Katniss barely has time to say goodbye to Gale, her mother (who has been suffering from severe PTSD after the death of her husband and who isn't any help in keeping the family together) and Prim (who hands her a "lucky" mockingjay pin) before she is whisked onto a train with Peeta, their chaperone Effie Trinket (a nearly unrecognisable Elizabeth Banks) and their mentor Haymitch (Woody Harrelson), the only living victor from District 12. For a girl who grew up without hot water or electricity, the super-fancy high-speed train is fascinating for Katniss, who is starting to fully understand the implications of her decision. Effie is a representative of the Capitol and has ulterior motives, Haymitch is usually drunk and how can she trust her fellow tribute Peeta when they are rivals, even if he did give her bread once when she was starving? And as she learns about the "career" tributes in Districts 1 and 2, who train all of their lives for the "honour" of representing their district in the Hunger Games, she wonders how she can ever compete.

But with a bow in her arms, she is Artemis, and after growing annoyed when the game makers, led by Wes Bentley's Seneca Crane, ignore her during her "audition" in favour of a hog roast, she soon gains their attention by shooting an arrow straight into the apple in the pig's mouth and is promptly given a Spinal Tap-style rating of 11 out of 10. She also has an awesome stylist, Cinna (Lenny Kravitz), who doesn't just "make her pretty," but dresses her in a series of stunning outfits that no one can forget.

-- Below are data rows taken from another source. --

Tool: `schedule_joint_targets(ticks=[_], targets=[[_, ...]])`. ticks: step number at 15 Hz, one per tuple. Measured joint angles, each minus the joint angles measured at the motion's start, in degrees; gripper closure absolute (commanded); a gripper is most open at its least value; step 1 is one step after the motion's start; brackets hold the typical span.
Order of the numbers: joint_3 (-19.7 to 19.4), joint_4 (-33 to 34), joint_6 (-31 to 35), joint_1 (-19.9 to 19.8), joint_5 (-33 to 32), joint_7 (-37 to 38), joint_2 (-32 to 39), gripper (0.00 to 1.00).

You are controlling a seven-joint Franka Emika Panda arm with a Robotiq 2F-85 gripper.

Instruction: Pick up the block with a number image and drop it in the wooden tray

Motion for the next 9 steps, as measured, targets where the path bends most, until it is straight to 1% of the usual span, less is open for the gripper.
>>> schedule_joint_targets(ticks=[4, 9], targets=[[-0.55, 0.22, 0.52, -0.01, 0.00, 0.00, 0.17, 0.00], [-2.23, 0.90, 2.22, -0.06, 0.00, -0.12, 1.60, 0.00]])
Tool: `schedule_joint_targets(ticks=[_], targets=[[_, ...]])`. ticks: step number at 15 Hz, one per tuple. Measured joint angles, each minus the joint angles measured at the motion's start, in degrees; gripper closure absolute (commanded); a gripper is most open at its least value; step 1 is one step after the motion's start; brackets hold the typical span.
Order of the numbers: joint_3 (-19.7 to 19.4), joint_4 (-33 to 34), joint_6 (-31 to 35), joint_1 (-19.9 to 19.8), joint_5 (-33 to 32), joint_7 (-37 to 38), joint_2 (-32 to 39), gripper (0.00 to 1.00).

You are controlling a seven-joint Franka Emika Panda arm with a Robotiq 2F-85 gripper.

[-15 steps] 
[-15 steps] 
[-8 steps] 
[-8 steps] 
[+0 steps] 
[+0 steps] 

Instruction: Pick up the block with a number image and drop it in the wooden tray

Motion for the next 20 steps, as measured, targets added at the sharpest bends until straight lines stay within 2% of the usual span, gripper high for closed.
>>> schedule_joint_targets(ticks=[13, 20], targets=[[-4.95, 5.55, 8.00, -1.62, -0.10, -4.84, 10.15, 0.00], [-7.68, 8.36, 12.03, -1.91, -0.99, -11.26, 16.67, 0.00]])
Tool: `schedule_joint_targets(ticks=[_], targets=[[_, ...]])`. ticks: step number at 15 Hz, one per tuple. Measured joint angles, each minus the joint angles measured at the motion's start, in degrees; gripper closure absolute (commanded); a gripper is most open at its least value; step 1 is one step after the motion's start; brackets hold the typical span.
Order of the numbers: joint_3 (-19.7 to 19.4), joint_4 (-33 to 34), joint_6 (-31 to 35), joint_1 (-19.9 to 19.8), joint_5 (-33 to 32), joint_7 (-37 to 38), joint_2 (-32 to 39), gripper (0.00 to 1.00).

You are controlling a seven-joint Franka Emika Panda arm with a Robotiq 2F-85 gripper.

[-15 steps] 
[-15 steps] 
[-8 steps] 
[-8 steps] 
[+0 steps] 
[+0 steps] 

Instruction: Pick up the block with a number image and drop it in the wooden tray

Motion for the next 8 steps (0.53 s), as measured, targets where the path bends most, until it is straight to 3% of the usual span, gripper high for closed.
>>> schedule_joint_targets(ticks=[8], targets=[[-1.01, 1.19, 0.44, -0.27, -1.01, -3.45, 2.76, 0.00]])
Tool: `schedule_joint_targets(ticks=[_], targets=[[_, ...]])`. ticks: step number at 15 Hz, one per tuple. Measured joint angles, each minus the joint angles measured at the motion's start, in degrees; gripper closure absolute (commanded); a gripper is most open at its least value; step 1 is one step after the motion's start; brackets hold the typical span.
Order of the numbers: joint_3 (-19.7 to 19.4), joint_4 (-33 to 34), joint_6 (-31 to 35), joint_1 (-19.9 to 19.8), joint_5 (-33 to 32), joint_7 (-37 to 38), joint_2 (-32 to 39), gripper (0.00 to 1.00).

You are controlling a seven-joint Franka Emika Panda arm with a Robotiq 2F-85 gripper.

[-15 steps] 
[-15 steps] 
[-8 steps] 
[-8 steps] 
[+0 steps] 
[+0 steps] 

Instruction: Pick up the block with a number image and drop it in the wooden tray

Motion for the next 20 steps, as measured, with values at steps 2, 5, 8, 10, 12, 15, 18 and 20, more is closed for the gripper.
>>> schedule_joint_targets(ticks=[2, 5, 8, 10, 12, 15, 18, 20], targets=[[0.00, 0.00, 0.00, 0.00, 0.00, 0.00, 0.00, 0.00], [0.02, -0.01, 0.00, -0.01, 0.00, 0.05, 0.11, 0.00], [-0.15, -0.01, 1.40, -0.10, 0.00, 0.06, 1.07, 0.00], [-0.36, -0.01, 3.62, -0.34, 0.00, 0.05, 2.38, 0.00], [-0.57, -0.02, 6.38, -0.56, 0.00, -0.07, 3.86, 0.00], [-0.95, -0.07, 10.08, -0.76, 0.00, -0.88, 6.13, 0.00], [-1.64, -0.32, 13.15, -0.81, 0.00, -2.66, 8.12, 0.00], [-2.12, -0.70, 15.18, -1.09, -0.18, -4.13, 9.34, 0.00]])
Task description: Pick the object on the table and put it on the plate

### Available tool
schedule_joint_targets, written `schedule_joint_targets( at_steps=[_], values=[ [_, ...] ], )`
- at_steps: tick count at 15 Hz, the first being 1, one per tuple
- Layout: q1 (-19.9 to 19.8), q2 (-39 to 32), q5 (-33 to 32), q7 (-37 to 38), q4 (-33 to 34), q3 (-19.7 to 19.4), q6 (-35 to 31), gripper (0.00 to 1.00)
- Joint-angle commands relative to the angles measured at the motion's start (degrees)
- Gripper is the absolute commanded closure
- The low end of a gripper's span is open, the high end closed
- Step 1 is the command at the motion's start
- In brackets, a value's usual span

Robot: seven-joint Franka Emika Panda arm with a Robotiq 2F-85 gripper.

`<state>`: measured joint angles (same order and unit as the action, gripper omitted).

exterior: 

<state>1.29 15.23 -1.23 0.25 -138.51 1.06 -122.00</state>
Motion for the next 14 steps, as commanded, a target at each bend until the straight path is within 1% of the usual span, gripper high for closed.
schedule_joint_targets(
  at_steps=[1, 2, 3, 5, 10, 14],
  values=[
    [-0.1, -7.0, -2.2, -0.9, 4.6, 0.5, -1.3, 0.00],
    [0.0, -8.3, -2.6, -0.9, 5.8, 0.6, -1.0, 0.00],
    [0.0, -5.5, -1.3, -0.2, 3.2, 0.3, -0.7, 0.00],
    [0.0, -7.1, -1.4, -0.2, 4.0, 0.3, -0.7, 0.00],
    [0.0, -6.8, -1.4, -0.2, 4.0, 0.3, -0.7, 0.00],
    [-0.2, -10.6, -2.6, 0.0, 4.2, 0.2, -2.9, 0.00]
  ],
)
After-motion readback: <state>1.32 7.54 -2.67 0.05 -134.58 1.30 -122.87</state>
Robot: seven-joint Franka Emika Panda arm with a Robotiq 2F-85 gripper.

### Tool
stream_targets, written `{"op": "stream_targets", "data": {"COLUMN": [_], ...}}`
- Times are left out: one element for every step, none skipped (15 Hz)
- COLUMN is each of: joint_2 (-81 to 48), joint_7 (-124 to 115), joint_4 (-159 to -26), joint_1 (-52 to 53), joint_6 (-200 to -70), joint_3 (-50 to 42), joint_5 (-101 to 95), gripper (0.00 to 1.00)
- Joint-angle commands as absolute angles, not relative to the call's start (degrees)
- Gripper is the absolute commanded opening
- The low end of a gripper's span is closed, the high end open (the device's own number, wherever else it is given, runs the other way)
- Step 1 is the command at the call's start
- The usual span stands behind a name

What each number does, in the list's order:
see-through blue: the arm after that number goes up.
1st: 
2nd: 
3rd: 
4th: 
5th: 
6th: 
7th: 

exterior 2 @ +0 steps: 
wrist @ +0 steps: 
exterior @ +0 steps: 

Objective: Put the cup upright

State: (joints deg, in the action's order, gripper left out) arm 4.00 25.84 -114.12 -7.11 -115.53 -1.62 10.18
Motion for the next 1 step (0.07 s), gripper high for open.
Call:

After the games start, though, she is pretty much on her own and with 23 enemies, many of whom are bigger, stronger and faster, Katniss will need to rely on her wits as well as her mad bow skillz if she is going to make it out alive.

Without wishing too sound too much of a fangirl, The Hunger Games is one of the best films I've seen this year. In part, this is down to the casting. Jennifer Lawrence, of Winter's Bone fame (where she also played a real survivor--the determined teenager Ree, who has to protect her younger siblings in the face of an absent, drug-dealing father and a depressed mother), puts in a really strong performance as Katniss and does justice to the young heroine described in the books. Even when she isn't being likable, we sympathise and we understand her fear and her determination. With so many characters and so much plot to get through, some of the other actors, such as Kravitz, seem rather unused, although I did think Harrelson made the perfect Haymitch. Hemsworth and Hutchershon stood out less and Alexander Ludwig's Cato, the arrogant, blonde jock from District 2, was pretty stereotypical. Some of the female contestants were more interesting, like Clove (Isabelle Furhman), the District 2 mean girl.

At 2h20, The Hunger Games is long but it is action-packed and at no point was I bored; on the contrary, for the first time since I saw The Social Network, I would have liked the film to go on, although there will be sequels, presumably, for that. The film was a very faithful adaptation of the book, unsurprising, perhaps, as Collins co-wrote the screenplay and given what the fans might do if the movie veered too far away from the source material. The Hunger Games is no sappy teen love story--it is scary, both in the ideas it presents and in the events in the arena, and compelling and well worth a watch.